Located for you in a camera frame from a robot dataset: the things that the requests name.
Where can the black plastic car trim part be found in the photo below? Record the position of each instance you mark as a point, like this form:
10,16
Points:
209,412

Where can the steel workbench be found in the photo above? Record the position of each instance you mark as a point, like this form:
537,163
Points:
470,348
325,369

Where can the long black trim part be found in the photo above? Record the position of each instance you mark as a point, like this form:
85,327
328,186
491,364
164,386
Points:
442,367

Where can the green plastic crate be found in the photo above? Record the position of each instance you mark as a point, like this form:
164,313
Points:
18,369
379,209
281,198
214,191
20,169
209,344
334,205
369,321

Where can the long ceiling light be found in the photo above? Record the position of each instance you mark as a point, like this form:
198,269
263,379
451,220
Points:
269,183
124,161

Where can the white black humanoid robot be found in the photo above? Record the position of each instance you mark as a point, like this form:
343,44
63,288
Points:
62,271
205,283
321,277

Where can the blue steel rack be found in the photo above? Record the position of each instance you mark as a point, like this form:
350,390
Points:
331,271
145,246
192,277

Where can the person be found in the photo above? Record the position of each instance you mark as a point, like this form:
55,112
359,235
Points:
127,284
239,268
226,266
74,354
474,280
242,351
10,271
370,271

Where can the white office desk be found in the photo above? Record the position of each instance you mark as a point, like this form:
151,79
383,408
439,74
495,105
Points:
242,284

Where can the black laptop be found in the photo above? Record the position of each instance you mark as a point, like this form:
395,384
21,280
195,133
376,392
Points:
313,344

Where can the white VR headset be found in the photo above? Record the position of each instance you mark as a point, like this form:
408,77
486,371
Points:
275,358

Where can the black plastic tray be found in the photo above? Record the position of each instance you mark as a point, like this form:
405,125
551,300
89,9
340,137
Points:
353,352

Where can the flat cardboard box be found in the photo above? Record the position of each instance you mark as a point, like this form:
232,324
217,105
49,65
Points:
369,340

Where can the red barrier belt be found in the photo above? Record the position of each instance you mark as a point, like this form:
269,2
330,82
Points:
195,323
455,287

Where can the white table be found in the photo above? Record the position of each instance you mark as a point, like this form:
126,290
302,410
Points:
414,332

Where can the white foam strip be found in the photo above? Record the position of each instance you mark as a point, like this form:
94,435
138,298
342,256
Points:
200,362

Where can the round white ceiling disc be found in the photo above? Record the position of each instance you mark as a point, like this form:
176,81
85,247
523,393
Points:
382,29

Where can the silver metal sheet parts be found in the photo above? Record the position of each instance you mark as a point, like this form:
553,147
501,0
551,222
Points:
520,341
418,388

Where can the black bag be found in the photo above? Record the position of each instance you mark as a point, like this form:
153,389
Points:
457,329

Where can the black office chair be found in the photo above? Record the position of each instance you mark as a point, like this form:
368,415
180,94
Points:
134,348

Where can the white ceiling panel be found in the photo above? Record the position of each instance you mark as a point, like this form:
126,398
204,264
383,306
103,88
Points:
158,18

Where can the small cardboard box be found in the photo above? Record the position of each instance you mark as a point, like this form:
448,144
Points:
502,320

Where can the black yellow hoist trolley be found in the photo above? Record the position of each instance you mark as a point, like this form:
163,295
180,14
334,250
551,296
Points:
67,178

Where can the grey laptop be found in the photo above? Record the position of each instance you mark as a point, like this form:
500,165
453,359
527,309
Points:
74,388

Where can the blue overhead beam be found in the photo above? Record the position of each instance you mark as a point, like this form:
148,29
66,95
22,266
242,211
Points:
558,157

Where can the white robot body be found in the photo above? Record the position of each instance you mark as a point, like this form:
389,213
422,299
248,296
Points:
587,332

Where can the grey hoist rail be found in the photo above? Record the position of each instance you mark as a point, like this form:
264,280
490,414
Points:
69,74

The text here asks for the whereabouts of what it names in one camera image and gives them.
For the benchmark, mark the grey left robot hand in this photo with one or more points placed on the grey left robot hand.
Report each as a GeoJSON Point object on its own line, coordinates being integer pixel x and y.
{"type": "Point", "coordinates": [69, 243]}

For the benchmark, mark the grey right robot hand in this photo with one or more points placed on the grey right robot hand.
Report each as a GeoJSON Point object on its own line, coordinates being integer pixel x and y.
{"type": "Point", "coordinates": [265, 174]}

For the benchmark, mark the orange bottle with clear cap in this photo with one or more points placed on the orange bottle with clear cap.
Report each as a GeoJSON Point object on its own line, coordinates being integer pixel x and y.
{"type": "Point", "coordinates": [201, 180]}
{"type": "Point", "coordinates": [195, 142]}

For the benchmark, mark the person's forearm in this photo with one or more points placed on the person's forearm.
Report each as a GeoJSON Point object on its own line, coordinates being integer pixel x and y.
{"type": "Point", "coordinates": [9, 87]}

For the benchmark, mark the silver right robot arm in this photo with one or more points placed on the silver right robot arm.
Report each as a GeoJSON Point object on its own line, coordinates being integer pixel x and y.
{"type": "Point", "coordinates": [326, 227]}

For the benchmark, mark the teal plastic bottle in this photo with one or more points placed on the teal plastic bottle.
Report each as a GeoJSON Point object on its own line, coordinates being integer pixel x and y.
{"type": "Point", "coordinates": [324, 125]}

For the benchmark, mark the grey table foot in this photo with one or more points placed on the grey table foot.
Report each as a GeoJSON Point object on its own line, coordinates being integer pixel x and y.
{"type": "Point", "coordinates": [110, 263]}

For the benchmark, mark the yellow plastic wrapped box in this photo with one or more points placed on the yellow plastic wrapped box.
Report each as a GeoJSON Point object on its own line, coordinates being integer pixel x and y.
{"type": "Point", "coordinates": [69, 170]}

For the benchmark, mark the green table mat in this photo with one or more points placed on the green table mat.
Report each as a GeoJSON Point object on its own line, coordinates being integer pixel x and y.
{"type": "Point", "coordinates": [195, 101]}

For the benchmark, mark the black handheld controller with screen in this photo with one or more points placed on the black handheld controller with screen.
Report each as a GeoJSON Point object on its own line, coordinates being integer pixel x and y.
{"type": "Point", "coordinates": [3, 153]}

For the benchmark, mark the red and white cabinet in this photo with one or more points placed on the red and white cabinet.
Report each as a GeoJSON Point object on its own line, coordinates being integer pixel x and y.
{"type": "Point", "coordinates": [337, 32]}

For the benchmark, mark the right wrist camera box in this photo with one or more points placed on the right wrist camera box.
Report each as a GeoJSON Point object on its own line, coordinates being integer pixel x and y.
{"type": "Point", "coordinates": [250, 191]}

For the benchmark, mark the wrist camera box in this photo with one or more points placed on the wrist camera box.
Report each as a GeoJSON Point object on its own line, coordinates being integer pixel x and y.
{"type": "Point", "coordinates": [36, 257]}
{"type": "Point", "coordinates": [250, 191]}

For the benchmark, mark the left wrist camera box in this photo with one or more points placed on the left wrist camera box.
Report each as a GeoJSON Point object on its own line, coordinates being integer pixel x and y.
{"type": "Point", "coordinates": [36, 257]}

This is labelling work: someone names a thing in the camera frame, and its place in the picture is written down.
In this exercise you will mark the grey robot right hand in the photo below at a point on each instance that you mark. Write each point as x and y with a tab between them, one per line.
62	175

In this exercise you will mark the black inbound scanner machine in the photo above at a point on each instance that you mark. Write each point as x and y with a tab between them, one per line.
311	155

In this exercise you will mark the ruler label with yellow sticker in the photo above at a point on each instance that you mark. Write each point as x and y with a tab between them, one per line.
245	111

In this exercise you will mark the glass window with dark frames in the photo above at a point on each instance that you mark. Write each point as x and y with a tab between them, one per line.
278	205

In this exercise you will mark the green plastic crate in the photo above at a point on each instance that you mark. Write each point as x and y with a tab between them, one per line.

Task details - Go line by line through the data above and report each one that holds the string "steel".

Result of this exercise -
Where can the steel workbench be found in the photo above? Record the position of each instance you mark as a point, like this form:
Where can the blue steel rack be found in the photo above? Record the position of each instance you mark as a point, like this form:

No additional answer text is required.